§ **About this task**: Take the records below and set down exactly the lines from the one with "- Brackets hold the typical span" to the one with "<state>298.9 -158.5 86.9", ends included; do not copy the pictures.

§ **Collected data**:
--- START ---

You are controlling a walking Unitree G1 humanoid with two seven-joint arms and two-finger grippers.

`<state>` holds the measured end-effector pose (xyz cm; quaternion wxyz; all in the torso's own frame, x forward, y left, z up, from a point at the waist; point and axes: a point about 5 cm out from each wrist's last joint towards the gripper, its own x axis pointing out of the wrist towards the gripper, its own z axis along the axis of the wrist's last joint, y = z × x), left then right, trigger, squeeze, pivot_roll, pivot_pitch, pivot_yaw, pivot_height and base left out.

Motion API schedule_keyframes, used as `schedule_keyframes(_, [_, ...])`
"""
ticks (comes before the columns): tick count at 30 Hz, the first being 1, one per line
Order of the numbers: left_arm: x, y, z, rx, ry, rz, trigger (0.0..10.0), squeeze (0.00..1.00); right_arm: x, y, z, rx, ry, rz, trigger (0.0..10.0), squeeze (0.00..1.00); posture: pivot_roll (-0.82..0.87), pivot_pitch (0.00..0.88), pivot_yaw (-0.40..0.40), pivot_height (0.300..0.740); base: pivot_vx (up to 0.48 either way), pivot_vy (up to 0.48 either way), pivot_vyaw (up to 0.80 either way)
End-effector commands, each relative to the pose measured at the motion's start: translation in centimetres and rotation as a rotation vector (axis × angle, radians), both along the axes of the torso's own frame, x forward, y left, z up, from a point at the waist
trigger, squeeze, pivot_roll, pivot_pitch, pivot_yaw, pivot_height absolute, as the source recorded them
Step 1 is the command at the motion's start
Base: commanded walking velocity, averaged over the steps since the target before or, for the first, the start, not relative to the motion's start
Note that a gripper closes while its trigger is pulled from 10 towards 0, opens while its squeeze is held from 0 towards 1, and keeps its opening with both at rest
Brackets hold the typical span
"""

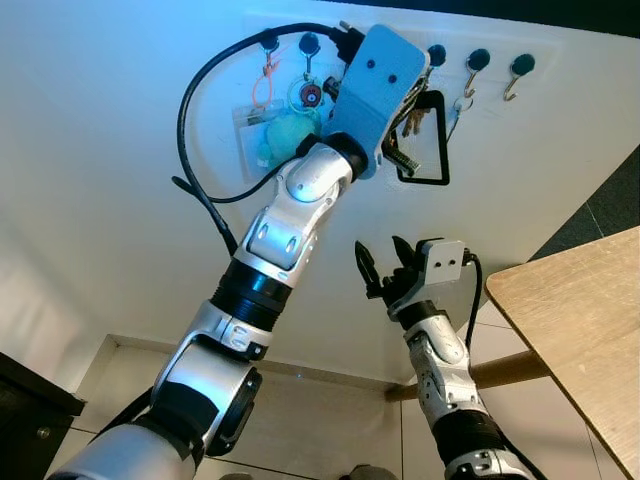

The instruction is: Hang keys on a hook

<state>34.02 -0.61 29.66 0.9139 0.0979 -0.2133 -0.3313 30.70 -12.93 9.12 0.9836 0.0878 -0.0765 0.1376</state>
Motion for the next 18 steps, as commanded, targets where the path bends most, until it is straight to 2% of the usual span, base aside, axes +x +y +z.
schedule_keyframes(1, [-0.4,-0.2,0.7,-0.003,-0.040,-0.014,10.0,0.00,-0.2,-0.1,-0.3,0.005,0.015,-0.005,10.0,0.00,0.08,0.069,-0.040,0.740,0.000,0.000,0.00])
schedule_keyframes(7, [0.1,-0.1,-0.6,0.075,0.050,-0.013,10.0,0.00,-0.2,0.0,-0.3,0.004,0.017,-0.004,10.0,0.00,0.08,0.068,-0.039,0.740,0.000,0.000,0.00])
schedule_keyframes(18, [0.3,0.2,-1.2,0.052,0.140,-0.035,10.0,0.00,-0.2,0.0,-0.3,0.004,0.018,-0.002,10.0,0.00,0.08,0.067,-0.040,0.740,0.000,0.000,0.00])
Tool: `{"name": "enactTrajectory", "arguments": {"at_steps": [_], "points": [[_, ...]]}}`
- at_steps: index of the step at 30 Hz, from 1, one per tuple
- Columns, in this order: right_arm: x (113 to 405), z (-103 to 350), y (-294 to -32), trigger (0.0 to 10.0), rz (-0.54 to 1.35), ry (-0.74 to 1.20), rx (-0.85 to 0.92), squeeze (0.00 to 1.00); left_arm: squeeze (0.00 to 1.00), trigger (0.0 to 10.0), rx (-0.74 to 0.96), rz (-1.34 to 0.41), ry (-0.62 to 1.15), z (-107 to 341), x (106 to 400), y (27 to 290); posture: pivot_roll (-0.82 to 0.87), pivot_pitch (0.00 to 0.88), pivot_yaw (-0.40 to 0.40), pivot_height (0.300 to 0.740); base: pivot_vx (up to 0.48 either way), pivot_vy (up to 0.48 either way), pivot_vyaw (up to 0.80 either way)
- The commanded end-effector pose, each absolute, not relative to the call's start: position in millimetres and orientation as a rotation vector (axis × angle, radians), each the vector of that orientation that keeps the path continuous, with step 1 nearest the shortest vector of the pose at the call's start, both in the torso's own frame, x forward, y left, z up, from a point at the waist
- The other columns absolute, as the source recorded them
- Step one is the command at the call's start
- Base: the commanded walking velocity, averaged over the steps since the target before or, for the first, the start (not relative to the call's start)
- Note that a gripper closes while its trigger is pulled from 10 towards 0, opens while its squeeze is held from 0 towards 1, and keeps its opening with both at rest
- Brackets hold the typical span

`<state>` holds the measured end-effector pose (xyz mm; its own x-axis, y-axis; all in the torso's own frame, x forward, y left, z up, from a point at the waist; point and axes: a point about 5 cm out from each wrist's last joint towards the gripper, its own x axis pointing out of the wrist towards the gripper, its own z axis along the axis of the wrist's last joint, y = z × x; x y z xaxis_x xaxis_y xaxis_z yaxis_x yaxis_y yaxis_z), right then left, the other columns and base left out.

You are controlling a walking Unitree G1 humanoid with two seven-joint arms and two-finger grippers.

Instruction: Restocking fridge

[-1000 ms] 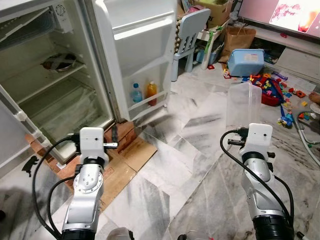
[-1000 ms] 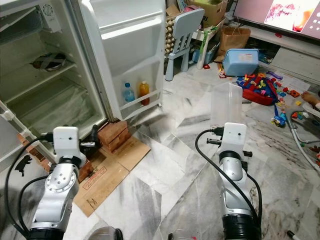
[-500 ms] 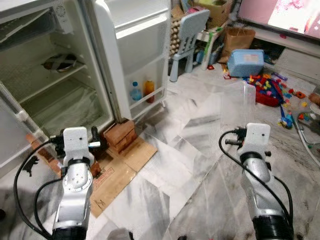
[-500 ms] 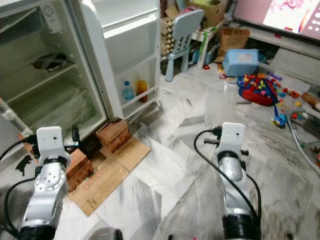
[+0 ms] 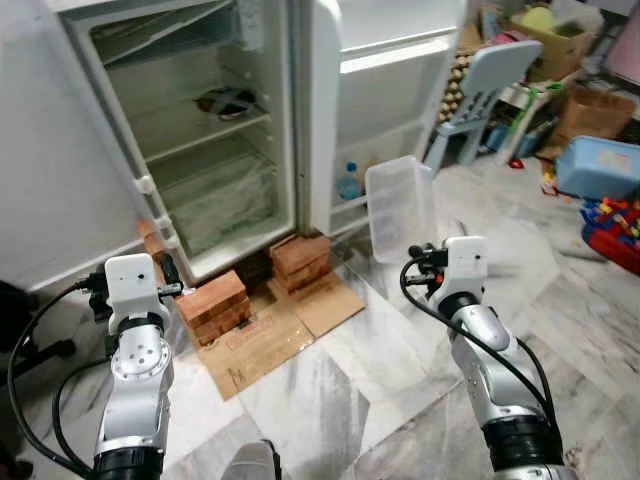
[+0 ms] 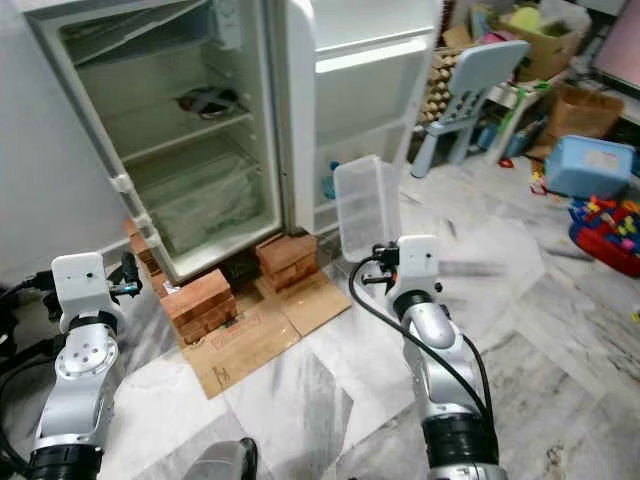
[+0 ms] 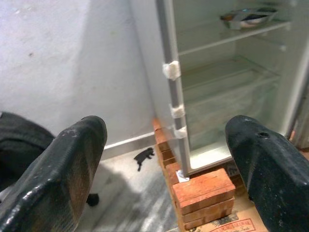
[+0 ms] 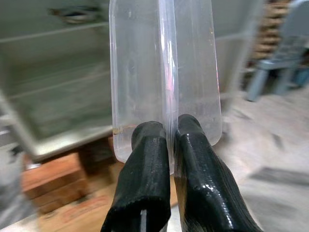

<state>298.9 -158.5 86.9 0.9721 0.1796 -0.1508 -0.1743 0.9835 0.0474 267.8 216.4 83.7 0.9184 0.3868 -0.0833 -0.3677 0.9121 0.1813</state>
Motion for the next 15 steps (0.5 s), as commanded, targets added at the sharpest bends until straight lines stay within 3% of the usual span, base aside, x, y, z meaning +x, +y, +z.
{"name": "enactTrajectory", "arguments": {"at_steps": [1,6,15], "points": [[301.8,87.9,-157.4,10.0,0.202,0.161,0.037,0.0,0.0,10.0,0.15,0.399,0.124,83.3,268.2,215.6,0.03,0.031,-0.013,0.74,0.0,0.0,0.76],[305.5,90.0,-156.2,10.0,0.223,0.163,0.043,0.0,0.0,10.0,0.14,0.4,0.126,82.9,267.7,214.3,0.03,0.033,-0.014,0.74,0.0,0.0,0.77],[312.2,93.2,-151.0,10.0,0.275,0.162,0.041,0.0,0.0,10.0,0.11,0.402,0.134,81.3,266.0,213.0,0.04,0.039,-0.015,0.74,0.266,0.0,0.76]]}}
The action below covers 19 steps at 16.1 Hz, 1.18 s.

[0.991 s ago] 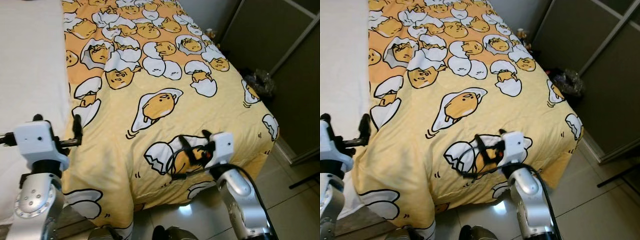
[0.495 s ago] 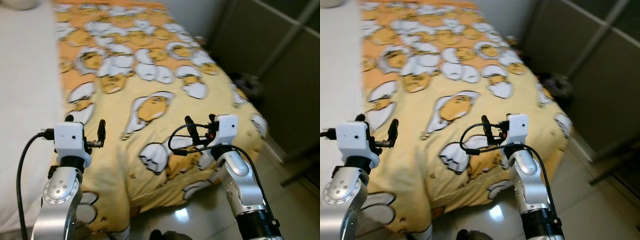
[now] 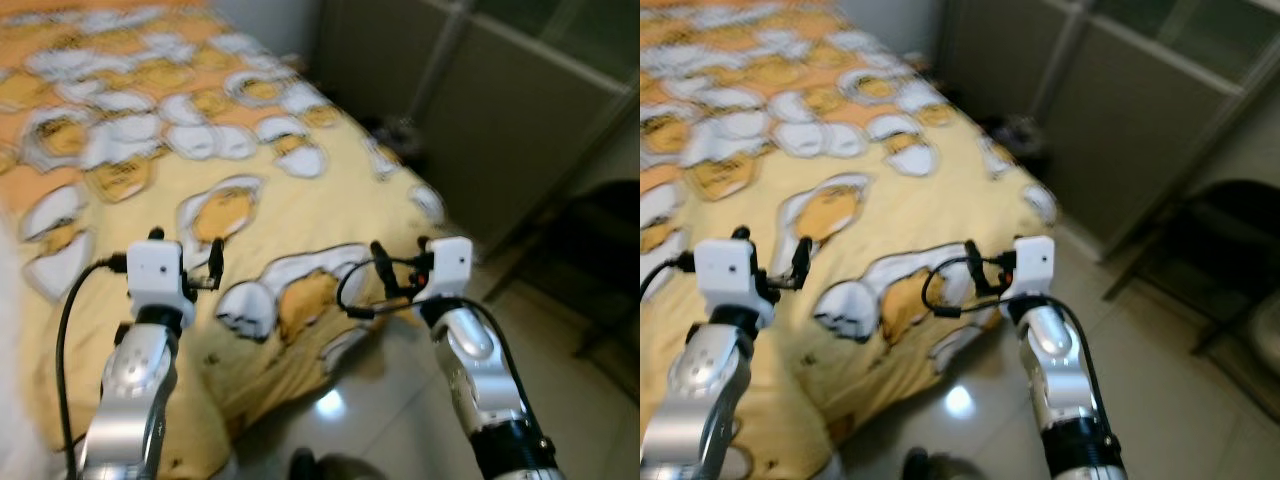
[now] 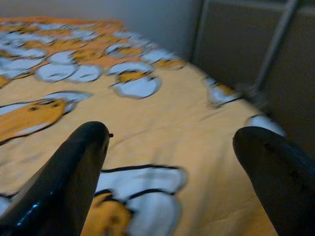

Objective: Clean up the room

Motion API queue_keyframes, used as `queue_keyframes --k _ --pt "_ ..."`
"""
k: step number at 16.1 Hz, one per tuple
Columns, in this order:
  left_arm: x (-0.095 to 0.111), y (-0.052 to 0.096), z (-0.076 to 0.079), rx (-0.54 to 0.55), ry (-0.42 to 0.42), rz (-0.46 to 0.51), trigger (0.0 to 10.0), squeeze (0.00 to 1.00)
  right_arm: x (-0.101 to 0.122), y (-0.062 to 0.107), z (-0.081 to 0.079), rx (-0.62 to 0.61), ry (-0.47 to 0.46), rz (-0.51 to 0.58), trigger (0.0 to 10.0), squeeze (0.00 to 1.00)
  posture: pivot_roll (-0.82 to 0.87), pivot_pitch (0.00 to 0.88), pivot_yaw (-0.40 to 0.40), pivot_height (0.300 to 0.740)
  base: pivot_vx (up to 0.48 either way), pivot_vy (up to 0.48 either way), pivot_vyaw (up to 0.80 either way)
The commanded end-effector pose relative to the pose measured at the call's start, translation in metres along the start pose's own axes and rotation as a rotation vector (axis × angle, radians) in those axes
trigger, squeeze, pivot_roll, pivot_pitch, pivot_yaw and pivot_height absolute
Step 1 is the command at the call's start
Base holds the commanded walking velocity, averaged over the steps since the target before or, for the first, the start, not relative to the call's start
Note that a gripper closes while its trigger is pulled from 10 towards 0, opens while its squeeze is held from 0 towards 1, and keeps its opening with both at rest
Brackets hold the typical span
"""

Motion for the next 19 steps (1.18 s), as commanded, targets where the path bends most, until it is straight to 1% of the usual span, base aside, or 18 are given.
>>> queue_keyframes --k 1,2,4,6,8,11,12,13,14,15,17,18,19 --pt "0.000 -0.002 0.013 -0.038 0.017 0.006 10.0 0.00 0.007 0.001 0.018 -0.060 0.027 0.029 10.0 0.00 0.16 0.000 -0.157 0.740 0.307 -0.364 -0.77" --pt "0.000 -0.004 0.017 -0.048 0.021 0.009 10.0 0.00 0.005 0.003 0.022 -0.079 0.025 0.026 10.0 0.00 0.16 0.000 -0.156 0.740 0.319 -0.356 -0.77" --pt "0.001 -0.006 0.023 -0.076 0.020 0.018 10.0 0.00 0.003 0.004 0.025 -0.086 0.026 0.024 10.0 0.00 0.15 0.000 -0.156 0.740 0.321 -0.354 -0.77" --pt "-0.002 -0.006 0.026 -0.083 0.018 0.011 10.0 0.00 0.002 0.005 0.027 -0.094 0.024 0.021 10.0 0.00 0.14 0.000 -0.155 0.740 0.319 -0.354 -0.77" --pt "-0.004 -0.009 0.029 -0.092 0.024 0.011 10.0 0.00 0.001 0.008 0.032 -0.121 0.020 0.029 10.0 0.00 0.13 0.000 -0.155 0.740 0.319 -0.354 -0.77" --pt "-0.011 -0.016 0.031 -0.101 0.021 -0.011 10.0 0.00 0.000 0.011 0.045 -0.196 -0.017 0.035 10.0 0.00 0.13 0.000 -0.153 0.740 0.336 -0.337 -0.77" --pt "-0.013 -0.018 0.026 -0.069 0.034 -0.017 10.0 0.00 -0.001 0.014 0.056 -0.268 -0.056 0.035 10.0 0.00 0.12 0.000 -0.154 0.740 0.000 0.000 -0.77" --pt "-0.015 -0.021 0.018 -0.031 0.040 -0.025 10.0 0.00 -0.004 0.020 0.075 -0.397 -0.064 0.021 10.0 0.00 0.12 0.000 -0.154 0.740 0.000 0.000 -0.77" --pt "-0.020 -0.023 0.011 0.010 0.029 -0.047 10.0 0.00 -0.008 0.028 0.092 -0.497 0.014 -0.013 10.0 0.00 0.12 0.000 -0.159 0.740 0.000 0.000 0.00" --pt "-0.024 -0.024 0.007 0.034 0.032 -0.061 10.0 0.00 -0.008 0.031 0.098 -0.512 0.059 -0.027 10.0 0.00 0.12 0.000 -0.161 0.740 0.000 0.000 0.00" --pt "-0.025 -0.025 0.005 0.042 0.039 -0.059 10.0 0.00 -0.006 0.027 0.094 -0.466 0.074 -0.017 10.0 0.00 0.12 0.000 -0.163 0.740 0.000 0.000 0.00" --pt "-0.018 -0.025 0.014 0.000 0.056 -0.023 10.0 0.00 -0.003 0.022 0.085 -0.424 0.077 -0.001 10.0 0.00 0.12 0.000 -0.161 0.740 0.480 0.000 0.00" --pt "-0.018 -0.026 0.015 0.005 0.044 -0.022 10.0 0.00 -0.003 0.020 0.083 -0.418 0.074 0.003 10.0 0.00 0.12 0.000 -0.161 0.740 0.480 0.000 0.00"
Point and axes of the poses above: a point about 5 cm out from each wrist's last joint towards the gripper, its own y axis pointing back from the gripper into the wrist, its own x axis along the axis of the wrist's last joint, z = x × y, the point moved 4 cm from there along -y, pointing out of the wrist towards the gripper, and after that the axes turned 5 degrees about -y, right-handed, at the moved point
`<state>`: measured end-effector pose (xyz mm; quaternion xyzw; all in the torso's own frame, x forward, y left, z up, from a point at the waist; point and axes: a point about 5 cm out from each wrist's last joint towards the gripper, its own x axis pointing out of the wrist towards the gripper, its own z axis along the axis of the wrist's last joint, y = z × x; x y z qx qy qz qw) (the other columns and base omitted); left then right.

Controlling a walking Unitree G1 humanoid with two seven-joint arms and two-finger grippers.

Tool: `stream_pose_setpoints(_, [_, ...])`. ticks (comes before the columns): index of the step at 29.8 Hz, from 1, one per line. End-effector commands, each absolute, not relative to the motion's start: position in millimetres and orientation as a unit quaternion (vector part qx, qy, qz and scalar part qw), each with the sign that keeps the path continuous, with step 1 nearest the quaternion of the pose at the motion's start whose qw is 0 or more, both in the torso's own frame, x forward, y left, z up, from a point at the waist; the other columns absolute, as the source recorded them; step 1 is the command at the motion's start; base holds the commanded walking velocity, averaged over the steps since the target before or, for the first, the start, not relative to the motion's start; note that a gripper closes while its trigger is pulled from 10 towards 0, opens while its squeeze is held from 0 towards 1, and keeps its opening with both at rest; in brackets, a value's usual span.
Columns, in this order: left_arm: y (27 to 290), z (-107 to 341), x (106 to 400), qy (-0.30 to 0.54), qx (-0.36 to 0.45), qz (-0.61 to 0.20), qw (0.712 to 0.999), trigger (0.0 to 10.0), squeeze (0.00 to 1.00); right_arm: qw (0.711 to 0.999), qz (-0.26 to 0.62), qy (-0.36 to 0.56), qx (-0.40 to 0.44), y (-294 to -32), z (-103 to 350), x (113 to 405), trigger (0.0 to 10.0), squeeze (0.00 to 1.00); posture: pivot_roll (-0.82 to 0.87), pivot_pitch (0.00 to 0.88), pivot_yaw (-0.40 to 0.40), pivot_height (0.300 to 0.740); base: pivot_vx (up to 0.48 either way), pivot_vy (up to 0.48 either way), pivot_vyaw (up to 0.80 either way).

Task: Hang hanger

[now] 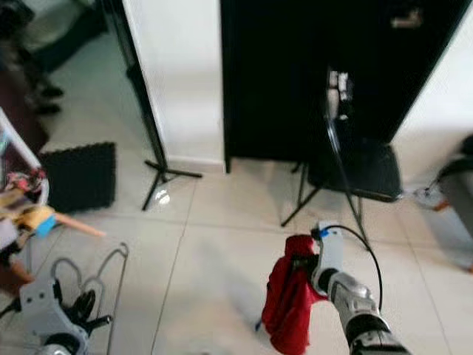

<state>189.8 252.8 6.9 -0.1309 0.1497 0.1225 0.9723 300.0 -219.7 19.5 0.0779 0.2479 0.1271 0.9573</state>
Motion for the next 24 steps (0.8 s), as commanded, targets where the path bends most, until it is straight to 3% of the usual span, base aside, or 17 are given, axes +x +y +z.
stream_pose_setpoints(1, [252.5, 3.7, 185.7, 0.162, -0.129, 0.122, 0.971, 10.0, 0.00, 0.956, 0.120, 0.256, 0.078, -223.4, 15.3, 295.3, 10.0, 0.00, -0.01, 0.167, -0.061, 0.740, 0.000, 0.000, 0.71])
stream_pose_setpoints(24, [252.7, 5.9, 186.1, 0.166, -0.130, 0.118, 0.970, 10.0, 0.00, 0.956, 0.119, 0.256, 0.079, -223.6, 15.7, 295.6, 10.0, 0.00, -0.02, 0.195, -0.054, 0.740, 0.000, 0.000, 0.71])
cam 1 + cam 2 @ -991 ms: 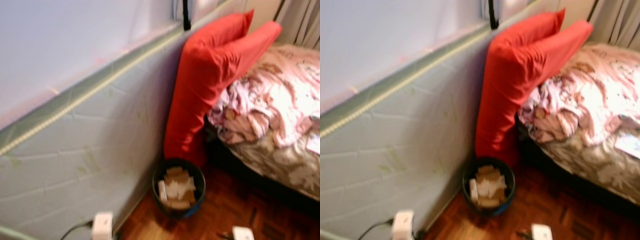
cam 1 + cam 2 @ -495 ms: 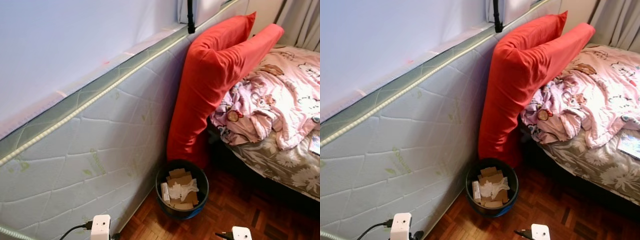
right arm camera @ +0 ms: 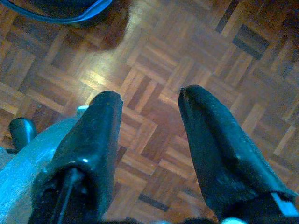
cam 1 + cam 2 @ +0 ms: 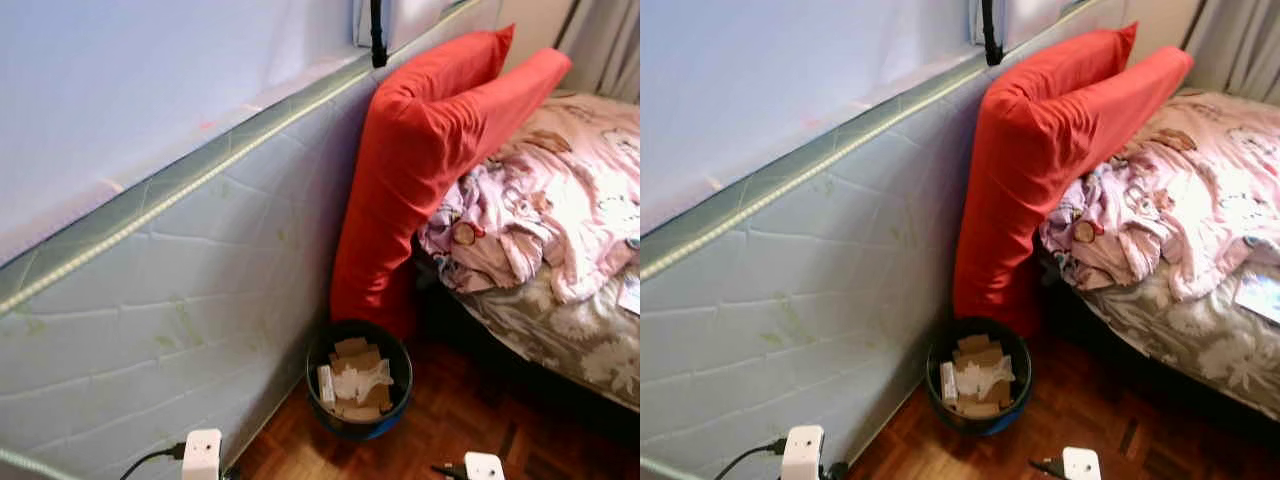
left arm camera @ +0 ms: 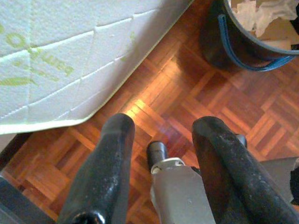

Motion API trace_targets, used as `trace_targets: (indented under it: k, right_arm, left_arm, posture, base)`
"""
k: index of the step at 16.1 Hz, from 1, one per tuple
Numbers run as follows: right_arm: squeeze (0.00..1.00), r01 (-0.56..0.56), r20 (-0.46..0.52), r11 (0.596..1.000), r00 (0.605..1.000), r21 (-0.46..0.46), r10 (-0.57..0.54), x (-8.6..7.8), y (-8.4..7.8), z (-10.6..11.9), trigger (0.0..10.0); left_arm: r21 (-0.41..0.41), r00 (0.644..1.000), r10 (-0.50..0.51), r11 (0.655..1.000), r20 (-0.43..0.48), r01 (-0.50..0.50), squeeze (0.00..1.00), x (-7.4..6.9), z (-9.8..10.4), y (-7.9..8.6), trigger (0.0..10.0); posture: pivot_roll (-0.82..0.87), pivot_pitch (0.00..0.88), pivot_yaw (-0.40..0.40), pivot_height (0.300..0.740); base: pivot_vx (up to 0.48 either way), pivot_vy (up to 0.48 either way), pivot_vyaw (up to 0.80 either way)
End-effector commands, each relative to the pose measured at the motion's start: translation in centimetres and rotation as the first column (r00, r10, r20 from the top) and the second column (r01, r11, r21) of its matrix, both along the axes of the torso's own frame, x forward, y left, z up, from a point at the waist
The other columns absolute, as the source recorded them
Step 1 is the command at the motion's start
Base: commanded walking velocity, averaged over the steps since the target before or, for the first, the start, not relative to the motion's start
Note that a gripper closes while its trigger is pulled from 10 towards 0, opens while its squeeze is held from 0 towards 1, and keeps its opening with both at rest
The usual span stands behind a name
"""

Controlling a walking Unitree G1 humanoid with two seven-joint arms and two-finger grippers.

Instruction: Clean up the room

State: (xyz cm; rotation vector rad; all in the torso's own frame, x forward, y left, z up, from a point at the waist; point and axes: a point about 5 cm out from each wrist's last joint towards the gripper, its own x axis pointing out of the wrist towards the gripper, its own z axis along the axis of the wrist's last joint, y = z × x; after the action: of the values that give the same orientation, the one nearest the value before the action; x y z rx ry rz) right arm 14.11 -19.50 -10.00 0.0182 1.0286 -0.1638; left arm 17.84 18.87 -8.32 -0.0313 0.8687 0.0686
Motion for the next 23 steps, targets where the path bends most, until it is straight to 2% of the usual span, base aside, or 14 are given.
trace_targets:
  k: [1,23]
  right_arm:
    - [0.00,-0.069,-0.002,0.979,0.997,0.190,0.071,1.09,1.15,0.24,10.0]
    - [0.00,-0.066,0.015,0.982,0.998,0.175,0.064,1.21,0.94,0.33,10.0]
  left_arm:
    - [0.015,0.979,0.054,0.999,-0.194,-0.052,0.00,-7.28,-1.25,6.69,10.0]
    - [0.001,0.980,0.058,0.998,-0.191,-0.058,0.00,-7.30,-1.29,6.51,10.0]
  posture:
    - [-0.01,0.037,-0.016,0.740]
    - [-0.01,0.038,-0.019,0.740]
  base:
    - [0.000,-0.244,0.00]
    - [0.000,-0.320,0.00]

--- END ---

§ **Task output**:
- Brackets hold the typical span

`<state>` holds the measured end-effector pose (xyz mm; its own x-axis, y-axis; all in the torso's own frame, x forward, y left, z up, from a point at the waist; point and axes: a point about 5 cm out from each wrist's last joint towards the gripper, its own x axis pointing out of the wrist towards the gripper, its own z axis along the axis of the wrist's last joint, y = z × x; x y z xaxis_x xaxis_y xaxis_z yaxis_x yaxis_y yaxis_z), right then left, the other columns and base left out.

You are controlling a walking Unitree G1 humanoid with two seven-joint arms and two-finger grippers.

Instruction: Restocking fridge

[-1000 ms] 
[-1000 ms] 
[-500 ms] 
[-500 ms] 
[+0 ms] 
[+0 ms] 
[+0 ms] 
[+0 ms] 

<state>298.9 -158.5 86.9 0.9721 0.1796 -0.1508 -0.1743 0.9835 0.0474 267.8 216.4 83.7 0.9184 0.3868 -0.0833 -0.3677 0.9121 0.1813</state>

There's nothing else to the answer.